The mass support for the Bernie Sanders campaigns of 2016 and 2020 show how far to the left the rank and file Democrats have shifted. The Black Lives Matter national uprising before and especially after the police murder of George Floyd exposes that the youth, African American, white, Latinx, LGBTQ+ and others are serious about winning real changes.
The Democratic Party cannot contain inside itself this fundamental class division for very long. It too may burst apart in the near future. This may have an electoral component but its real significance will be seen in the mass struggles of poor and working people in the streets.
The mantra that the United States was always and must continue as a two party system is proven false when one views the history of this country in crisis. The great period of crisis before the Civil War saw the formation of a new party – the Republicans. The Whig Party disappeared. Of course the new Republican Party did not legislate the profound changes that soon followed. It took a brutal four year armed conflict to end chattel slavery. And even then the victory of the Union forces really established the capitalists as the new ruling class in the United States.
The late 1890’s saw the formation of the People’s Party, or Populists, as a real mass movement of workers and small farmers against the overbearing monopoly capitalists. In 1916 and 1920 the Socialist Party played a serious role in U.S. mass struggles and elections.
The 1948 national election is most instructive. The Democrats put up Harry S Truman who had served out the remainder of Franklin D. Roosevelt’s term following his death in April 1945. The Republican candidate was Thomas E. Dewey, former governor of New York. The Democratic Party had two split-off parties that fielded candidates for president. Strom Thurmond, arch-racist governor of South Carolina, ran on the States Rights Democratic Party against even a hint of desegregation in the Democratic Party platform. Former Vice-President Henry A. Wallace fought under the Progressive Party banner against the growing Cold War and for civil rights, women’s rights, a minimum wage and other progressive policies.
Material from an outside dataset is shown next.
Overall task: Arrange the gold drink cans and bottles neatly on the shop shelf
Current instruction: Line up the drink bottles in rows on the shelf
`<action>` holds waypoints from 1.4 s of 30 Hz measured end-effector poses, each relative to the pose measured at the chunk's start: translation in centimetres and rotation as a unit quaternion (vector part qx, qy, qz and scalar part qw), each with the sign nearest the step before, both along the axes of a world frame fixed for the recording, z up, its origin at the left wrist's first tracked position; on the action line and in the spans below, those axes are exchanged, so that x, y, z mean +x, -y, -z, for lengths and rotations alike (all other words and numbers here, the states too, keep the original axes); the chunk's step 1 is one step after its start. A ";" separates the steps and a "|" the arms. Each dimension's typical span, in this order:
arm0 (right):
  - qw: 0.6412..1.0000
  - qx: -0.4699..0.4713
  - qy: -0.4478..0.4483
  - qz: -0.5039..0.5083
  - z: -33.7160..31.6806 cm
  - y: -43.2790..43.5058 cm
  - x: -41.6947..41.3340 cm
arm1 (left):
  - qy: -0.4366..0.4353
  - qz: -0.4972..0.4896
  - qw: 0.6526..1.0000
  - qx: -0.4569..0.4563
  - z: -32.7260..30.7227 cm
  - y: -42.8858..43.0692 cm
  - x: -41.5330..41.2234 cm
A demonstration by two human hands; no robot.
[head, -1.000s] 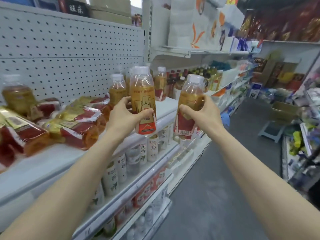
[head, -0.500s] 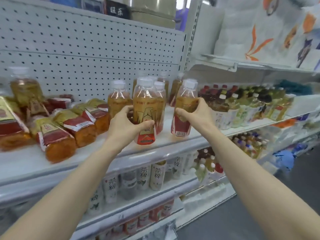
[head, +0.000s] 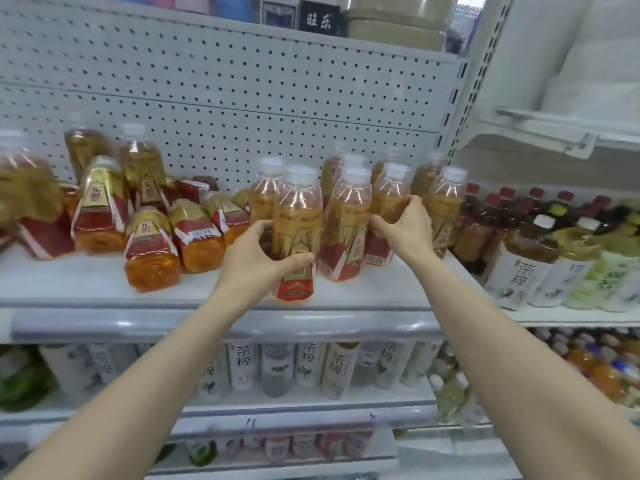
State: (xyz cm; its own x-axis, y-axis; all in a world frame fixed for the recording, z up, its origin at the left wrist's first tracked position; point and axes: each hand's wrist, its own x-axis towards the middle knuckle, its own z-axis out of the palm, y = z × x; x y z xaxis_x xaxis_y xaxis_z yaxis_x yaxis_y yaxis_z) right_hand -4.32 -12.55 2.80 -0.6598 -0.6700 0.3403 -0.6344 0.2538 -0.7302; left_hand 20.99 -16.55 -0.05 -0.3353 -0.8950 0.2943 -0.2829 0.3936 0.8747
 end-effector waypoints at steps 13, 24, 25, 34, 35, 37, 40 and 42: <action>0.991 -0.076 -0.083 -0.076 -2.8 -5.0 -1.7 | 0.001 0.037 0.999 -0.023 -1.2 -3.9 -3.4; 0.982 -0.023 -0.064 -0.177 -5.2 -11.2 -1.2 | 0.043 0.083 0.995 -0.029 -1.1 -7.5 -13.8; 0.983 -0.020 -0.072 -0.170 -5.2 -11.1 -1.7 | 0.052 0.082 0.995 -0.034 -1.1 -7.7 -14.2; 0.990 -0.038 -0.099 -0.097 -4.6 -9.0 -3.6 | -0.006 -0.042 0.986 -0.161 -0.5 -6.1 -11.4; 0.989 -0.037 -0.106 -0.094 -4.3 -8.6 -3.7 | -0.007 -0.066 0.985 -0.160 -0.2 -5.5 -10.7; 0.990 -0.040 -0.110 -0.083 -3.8 -8.0 -3.9 | 0.008 -0.096 0.985 -0.143 0.1 -4.3 -10.0; 0.990 -0.049 -0.110 -0.079 -3.4 -7.3 -3.9 | 0.043 -0.078 0.991 -0.095 -0.1 -3.0 -10.0; 0.988 -0.050 -0.125 -0.081 -3.2 -6.9 -4.0 | 0.053 -0.059 0.994 -0.077 -0.3 -2.5 -10.4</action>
Wallace was furiously attacked as a communist.
Elections can never be a substitute for class struggle. But electoral developments should be studied by today’s militants for clues to what direction the masses are moving. Revolutionaries also should be prepared to interact with and push forward any leftward splits that develop within the Democratic Party, especially the youth, and fight for the most progressive programmatic demands for the coming struggles.